| Your task |
From the data below, set down exactly the lines between the one holding "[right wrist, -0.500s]" and the one holding "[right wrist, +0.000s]", inclusive, and no others.

_ _ _ _

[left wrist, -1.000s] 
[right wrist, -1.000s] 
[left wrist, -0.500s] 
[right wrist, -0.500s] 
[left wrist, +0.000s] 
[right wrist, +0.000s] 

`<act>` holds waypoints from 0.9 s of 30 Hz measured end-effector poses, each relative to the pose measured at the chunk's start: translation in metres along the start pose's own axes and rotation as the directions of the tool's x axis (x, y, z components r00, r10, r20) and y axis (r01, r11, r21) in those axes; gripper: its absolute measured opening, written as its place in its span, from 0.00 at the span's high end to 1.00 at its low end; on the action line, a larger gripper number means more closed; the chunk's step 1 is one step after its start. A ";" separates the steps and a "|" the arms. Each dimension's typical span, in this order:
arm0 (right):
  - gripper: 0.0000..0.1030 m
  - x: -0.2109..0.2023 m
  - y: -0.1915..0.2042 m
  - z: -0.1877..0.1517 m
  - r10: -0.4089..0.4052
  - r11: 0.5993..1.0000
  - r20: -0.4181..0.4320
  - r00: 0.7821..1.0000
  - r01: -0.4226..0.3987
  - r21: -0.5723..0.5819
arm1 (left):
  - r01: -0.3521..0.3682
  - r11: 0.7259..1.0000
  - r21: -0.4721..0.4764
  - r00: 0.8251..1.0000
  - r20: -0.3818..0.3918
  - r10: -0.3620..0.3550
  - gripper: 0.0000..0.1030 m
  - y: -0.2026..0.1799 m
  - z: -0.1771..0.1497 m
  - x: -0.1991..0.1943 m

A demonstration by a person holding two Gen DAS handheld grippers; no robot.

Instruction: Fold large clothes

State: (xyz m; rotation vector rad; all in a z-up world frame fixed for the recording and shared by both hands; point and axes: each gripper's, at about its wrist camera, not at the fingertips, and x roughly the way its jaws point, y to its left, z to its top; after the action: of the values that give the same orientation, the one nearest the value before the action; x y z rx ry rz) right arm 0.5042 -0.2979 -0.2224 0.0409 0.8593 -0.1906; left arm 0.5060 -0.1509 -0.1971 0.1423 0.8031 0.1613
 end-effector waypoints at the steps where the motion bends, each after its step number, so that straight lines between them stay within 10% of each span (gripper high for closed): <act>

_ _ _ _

| Result of the task |
[right wrist, -0.500s] 
[left wrist, +0.000s] 
[right wrist, +0.000s] 

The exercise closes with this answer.